#### REQUIREMENT:
What lines below contain the word "brass"? Please pull each one out.

[DATA SUPPLIED Boundary: Start]

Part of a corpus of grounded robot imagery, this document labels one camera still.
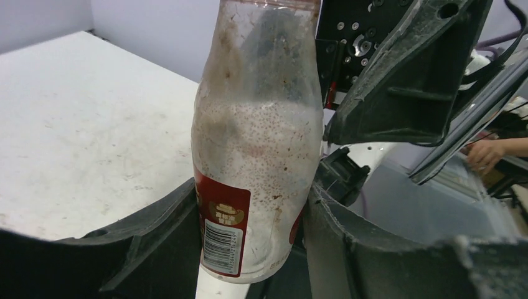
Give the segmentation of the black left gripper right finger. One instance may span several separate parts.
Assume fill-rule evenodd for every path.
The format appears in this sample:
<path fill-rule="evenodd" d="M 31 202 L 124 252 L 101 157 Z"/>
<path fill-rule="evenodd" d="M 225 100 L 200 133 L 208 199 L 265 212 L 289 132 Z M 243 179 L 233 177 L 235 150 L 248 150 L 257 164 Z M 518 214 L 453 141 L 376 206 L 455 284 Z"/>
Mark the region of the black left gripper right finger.
<path fill-rule="evenodd" d="M 459 235 L 423 245 L 381 229 L 314 183 L 304 210 L 313 298 L 526 298 L 527 240 Z"/>

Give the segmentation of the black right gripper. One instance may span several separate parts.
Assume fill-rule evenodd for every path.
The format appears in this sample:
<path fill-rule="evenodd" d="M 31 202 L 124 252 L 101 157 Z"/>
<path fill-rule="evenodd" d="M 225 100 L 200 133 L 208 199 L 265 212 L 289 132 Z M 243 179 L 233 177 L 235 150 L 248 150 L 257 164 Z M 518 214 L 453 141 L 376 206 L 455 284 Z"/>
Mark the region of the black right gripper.
<path fill-rule="evenodd" d="M 324 140 L 442 144 L 490 8 L 490 1 L 322 1 L 323 107 L 342 102 Z"/>

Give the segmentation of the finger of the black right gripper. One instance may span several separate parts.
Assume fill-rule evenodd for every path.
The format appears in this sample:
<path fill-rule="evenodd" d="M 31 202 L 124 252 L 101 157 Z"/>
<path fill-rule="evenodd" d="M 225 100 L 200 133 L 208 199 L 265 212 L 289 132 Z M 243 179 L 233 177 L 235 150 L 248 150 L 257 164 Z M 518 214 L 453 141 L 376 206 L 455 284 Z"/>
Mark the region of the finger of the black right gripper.
<path fill-rule="evenodd" d="M 323 158 L 315 175 L 315 183 L 343 206 L 356 202 L 370 173 L 370 167 L 359 166 L 350 159 L 349 152 L 343 147 Z"/>

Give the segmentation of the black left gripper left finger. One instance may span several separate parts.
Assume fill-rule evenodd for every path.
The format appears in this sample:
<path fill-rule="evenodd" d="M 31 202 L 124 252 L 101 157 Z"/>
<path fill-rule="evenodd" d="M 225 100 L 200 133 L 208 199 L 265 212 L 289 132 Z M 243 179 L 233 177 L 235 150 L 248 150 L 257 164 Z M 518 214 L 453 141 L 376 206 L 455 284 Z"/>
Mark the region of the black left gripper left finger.
<path fill-rule="evenodd" d="M 201 251 L 192 179 L 82 238 L 1 231 L 2 298 L 194 298 Z"/>

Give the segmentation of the red cap small bottle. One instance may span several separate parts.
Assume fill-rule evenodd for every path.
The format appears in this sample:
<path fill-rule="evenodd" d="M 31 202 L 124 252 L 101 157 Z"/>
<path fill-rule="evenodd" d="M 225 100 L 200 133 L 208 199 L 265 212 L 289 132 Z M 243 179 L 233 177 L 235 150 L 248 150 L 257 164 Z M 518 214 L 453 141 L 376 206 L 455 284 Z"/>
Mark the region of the red cap small bottle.
<path fill-rule="evenodd" d="M 321 157 L 319 1 L 221 1 L 194 104 L 200 264 L 255 283 L 288 258 Z"/>

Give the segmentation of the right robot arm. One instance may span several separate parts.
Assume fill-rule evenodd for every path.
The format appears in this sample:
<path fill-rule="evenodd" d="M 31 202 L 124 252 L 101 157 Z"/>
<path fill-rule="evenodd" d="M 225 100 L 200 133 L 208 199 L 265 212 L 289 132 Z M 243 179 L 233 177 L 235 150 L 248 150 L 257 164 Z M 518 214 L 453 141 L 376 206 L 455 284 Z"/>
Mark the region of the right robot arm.
<path fill-rule="evenodd" d="M 490 1 L 324 1 L 319 40 L 334 39 L 324 139 L 331 194 L 352 204 L 399 143 L 441 145 Z"/>

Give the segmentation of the person's hand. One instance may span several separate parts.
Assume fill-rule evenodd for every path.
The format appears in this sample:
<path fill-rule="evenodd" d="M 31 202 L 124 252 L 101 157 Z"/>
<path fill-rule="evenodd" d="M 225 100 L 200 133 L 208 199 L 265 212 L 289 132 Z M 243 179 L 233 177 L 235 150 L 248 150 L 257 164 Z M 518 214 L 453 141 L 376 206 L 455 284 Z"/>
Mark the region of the person's hand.
<path fill-rule="evenodd" d="M 506 144 L 502 140 L 479 140 L 466 145 L 466 161 L 472 170 L 487 174 L 506 154 Z"/>

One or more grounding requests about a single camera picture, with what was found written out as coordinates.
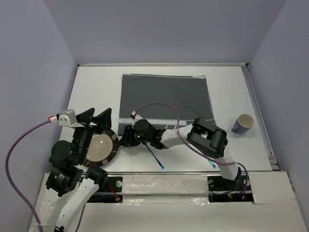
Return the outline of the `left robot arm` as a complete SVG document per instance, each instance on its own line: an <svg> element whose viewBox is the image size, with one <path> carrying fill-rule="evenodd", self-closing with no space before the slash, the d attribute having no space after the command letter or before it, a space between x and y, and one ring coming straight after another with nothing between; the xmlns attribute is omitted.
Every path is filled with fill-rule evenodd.
<svg viewBox="0 0 309 232"><path fill-rule="evenodd" d="M87 200L106 188L108 174L98 166L88 168L85 175L77 166L85 162L92 138L108 132L112 127L112 109L97 116L90 108L75 114L66 110L49 117L49 123L74 130L72 140L60 140L51 149L52 169L38 213L34 215L31 232L66 232L72 220Z"/></svg>

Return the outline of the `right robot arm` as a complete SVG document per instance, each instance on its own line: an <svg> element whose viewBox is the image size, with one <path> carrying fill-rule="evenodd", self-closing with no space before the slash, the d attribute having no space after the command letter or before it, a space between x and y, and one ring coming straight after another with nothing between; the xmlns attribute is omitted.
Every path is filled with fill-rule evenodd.
<svg viewBox="0 0 309 232"><path fill-rule="evenodd" d="M136 115L132 125L125 126L119 145L134 147L141 143L149 143L158 150L187 145L218 165L226 189L234 189L240 183L241 169L225 150L227 133L202 118L196 118L192 124L181 128L157 129L148 120Z"/></svg>

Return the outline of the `grey striped cloth napkin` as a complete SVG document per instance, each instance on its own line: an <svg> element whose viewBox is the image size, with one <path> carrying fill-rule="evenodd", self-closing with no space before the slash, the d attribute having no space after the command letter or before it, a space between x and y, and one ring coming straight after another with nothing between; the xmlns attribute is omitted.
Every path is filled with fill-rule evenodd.
<svg viewBox="0 0 309 232"><path fill-rule="evenodd" d="M138 110L157 129L185 127L204 118L215 124L205 76L123 74L118 135Z"/></svg>

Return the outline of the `black rimmed dinner plate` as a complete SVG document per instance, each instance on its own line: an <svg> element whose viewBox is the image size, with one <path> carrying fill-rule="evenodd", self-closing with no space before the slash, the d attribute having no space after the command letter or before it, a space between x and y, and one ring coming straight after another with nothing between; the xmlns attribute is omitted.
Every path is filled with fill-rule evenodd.
<svg viewBox="0 0 309 232"><path fill-rule="evenodd" d="M113 130L102 134L94 134L83 165L86 167L102 167L115 158L119 149L119 140Z"/></svg>

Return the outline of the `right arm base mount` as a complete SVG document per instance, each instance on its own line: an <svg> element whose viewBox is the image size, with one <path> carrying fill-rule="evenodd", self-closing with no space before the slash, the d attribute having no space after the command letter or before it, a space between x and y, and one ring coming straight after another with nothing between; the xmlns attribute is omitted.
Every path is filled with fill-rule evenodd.
<svg viewBox="0 0 309 232"><path fill-rule="evenodd" d="M253 192L250 179L246 174L238 173L236 180L231 181L221 176L208 176L210 203L253 203Z"/></svg>

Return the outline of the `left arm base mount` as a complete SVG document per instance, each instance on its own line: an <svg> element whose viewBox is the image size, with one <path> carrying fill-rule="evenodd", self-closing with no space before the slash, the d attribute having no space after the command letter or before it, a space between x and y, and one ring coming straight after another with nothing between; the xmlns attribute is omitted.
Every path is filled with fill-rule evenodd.
<svg viewBox="0 0 309 232"><path fill-rule="evenodd" d="M122 203L122 176L109 176L107 184L100 187L87 201L88 203Z"/></svg>

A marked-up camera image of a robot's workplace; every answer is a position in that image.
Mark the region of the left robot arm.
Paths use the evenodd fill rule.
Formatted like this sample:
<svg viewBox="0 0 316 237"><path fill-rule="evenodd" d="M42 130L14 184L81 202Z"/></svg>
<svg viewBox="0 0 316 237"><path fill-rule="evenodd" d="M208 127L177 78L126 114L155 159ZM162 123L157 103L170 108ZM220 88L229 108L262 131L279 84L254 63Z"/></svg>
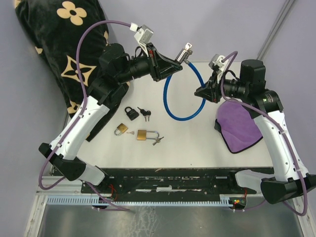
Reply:
<svg viewBox="0 0 316 237"><path fill-rule="evenodd" d="M141 47L145 54L129 57L122 45L105 47L99 58L101 71L88 87L87 99L70 123L51 143L42 143L39 152L69 181L82 180L100 193L109 188L109 180L98 167L85 163L77 153L95 125L113 109L126 94L124 83L150 75L160 81L183 69L184 58L170 59L160 54L152 43Z"/></svg>

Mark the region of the long padlock keys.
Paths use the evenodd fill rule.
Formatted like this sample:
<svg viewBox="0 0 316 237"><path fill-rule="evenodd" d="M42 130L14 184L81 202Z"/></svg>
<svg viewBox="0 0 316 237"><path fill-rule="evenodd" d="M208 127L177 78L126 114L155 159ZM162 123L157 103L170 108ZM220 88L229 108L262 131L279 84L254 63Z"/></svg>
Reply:
<svg viewBox="0 0 316 237"><path fill-rule="evenodd" d="M155 141L153 142L153 146L156 145L157 143L160 143L163 138L164 137L156 138Z"/></svg>

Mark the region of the long-shackle brass padlock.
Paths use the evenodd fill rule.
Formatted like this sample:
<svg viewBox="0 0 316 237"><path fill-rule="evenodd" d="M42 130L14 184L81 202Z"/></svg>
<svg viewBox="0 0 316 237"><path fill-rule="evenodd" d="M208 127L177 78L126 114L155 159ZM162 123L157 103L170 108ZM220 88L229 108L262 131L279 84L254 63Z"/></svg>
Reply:
<svg viewBox="0 0 316 237"><path fill-rule="evenodd" d="M159 138L159 133L157 131L149 131L144 129L139 129L137 131L136 139L138 141L145 140L157 140Z"/></svg>

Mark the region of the silver cable lock keys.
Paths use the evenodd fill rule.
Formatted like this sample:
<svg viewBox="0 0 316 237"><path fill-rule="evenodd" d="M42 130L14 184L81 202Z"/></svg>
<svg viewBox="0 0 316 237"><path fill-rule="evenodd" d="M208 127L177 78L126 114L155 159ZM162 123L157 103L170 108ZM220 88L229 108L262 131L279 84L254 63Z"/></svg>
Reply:
<svg viewBox="0 0 316 237"><path fill-rule="evenodd" d="M189 42L186 43L186 45L185 45L185 50L186 50L187 52L189 52L189 51L192 50L192 45L191 45Z"/></svg>

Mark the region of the purple cloth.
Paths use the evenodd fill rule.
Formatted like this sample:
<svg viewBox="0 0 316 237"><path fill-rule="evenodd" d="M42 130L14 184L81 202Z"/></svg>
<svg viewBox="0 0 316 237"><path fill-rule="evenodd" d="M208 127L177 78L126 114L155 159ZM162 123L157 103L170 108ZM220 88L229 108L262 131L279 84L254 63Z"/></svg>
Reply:
<svg viewBox="0 0 316 237"><path fill-rule="evenodd" d="M237 103L224 102L218 107L214 129L232 154L241 153L263 139L249 112Z"/></svg>

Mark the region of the small brass padlock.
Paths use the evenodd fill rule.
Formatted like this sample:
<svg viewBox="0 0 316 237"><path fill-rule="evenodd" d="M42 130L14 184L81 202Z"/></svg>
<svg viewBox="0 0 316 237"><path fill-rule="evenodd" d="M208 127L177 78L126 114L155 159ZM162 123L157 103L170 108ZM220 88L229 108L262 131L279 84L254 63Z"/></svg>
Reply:
<svg viewBox="0 0 316 237"><path fill-rule="evenodd" d="M128 130L128 127L127 127L125 124L121 123L121 124L115 129L114 135L120 136L120 135L124 134L127 130Z"/></svg>

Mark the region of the aluminium frame rail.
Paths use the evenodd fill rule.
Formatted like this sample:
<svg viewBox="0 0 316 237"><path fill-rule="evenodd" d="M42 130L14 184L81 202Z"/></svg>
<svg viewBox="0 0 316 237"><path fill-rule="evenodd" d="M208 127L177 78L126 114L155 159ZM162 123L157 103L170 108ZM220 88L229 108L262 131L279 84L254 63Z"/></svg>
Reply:
<svg viewBox="0 0 316 237"><path fill-rule="evenodd" d="M263 61L270 47L272 46L274 40L276 39L278 33L280 32L283 24L286 22L291 11L295 7L297 0L286 0L278 13L262 47L260 48L257 59Z"/></svg>

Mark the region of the black floral plush pillow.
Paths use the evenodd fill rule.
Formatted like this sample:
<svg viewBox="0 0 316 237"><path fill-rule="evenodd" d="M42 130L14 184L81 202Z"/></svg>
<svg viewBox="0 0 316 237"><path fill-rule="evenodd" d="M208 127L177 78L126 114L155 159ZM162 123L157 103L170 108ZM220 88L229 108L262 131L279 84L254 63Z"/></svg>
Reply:
<svg viewBox="0 0 316 237"><path fill-rule="evenodd" d="M52 70L64 97L69 116L73 117L83 101L78 77L90 86L100 70L99 57L109 44L107 25L94 28L85 37L79 60L78 42L88 27L106 19L97 0L16 0L19 23L33 42L38 55Z"/></svg>

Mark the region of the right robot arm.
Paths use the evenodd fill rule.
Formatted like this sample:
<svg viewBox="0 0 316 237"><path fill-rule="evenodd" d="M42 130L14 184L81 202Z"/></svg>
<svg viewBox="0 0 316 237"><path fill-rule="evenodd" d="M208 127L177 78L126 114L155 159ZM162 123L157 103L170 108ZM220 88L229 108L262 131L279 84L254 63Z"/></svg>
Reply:
<svg viewBox="0 0 316 237"><path fill-rule="evenodd" d="M227 57L216 55L209 63L212 75L205 86L195 91L195 96L213 103L224 98L246 108L266 143L274 174L249 169L238 171L226 181L227 189L238 193L250 188L261 193L270 204L298 197L307 204L308 192L316 187L316 176L309 173L296 152L278 94L266 88L264 63L257 59L244 60L239 77L226 79L230 64Z"/></svg>

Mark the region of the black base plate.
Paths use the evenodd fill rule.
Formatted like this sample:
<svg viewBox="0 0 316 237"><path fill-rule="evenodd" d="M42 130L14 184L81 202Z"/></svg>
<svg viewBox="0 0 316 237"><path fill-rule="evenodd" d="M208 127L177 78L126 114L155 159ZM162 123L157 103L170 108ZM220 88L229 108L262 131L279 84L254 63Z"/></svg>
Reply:
<svg viewBox="0 0 316 237"><path fill-rule="evenodd" d="M105 179L91 188L83 184L82 193L120 195L150 192L188 192L212 195L255 194L241 188L233 175L238 169L229 168L104 168Z"/></svg>

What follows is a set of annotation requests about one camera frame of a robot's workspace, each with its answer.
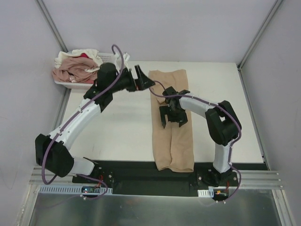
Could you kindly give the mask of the beige t shirt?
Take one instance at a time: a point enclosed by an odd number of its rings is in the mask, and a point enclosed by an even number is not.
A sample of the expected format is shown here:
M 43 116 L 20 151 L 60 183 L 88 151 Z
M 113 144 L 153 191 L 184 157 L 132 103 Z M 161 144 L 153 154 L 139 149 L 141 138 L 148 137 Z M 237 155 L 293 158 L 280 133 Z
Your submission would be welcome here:
M 176 91 L 188 90 L 188 78 L 184 69 L 173 72 L 149 71 L 149 78 L 159 81 L 151 88 L 162 95 L 164 88 L 172 86 Z M 165 99 L 150 95 L 152 118 L 152 149 L 158 170 L 191 173 L 194 171 L 193 132 L 191 112 L 187 111 L 188 122 L 179 127 L 176 122 L 161 124 L 159 107 L 165 106 Z

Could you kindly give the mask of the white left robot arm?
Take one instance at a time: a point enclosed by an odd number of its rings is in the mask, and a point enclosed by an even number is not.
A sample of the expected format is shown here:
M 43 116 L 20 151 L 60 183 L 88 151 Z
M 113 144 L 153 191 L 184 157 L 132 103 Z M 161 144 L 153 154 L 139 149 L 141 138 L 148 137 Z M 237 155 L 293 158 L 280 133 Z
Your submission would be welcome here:
M 128 92 L 142 91 L 155 85 L 139 65 L 135 66 L 135 70 L 137 79 L 133 78 L 130 69 L 118 72 L 114 64 L 102 64 L 97 78 L 73 115 L 48 135 L 36 137 L 36 163 L 57 177 L 83 175 L 87 182 L 95 183 L 100 174 L 96 163 L 87 158 L 73 157 L 69 150 L 82 130 L 110 104 L 114 93 L 124 89 Z

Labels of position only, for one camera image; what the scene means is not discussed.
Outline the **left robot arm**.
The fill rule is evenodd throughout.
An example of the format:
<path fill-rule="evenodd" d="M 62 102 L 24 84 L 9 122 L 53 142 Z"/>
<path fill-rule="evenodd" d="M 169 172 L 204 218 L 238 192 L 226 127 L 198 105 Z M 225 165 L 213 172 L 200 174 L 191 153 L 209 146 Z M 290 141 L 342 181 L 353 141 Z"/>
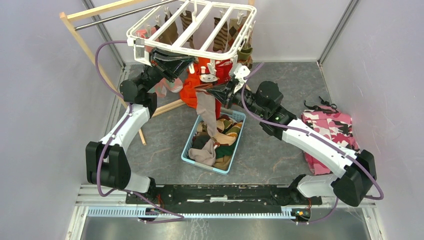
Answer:
<path fill-rule="evenodd" d="M 157 94 L 150 90 L 163 79 L 173 82 L 194 61 L 194 56 L 155 47 L 142 72 L 121 83 L 119 91 L 128 104 L 126 112 L 107 135 L 98 142 L 89 142 L 85 148 L 89 183 L 138 192 L 137 196 L 145 204 L 156 200 L 157 190 L 150 186 L 151 179 L 131 170 L 126 152 L 137 132 L 157 109 Z"/>

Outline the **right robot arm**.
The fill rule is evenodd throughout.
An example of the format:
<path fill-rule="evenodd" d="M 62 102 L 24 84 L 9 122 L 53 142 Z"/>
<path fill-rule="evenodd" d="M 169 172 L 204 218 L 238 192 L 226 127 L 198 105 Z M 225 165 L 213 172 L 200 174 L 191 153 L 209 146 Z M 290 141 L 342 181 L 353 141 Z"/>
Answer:
<path fill-rule="evenodd" d="M 201 84 L 195 87 L 195 92 L 212 97 L 227 109 L 233 105 L 244 108 L 268 135 L 296 146 L 331 171 L 327 175 L 304 175 L 294 180 L 288 191 L 293 203 L 302 204 L 312 197 L 336 197 L 357 207 L 363 199 L 384 198 L 371 152 L 342 147 L 307 126 L 281 105 L 284 96 L 275 82 L 263 81 L 255 92 L 240 88 L 239 83 L 232 79 L 226 84 Z"/>

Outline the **grey beige sock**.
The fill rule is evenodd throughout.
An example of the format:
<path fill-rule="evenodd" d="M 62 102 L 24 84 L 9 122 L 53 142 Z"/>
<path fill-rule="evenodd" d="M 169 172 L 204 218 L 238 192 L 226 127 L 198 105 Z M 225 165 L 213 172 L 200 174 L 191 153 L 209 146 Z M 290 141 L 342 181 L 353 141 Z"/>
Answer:
<path fill-rule="evenodd" d="M 205 89 L 196 90 L 197 106 L 196 112 L 206 124 L 207 133 L 214 137 L 218 133 L 216 116 L 216 99 Z"/>
<path fill-rule="evenodd" d="M 188 156 L 197 163 L 212 166 L 216 161 L 215 142 L 210 139 L 202 149 L 190 148 Z"/>

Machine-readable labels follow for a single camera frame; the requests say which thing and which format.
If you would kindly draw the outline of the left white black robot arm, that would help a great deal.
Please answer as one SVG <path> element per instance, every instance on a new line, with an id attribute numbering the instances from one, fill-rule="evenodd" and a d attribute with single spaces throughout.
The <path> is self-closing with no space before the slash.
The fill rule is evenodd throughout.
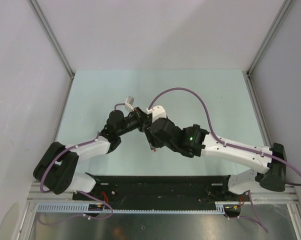
<path id="1" fill-rule="evenodd" d="M 58 141 L 51 143 L 33 171 L 33 177 L 40 182 L 40 191 L 56 195 L 66 191 L 83 192 L 90 200 L 97 199 L 101 187 L 90 174 L 76 173 L 78 164 L 113 152 L 126 133 L 136 129 L 143 132 L 153 121 L 152 112 L 152 109 L 143 111 L 136 107 L 124 116 L 122 111 L 113 110 L 94 139 L 72 146 Z"/>

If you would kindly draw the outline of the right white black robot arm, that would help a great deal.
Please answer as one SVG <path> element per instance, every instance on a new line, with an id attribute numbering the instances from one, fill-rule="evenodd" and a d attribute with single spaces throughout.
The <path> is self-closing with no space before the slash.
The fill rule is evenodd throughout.
<path id="1" fill-rule="evenodd" d="M 180 129 L 168 118 L 158 118 L 145 129 L 152 149 L 167 147 L 184 157 L 217 157 L 243 165 L 248 170 L 230 175 L 221 188 L 227 201 L 249 190 L 265 189 L 284 192 L 286 188 L 285 160 L 276 160 L 275 147 L 256 147 L 229 141 L 194 124 Z"/>

[DATA SUPPLIED Boundary: End]

#### RESPONSE TO THIS TASK:
Mark the region of the long-shackle brass padlock.
Mark the region of the small brass padlock.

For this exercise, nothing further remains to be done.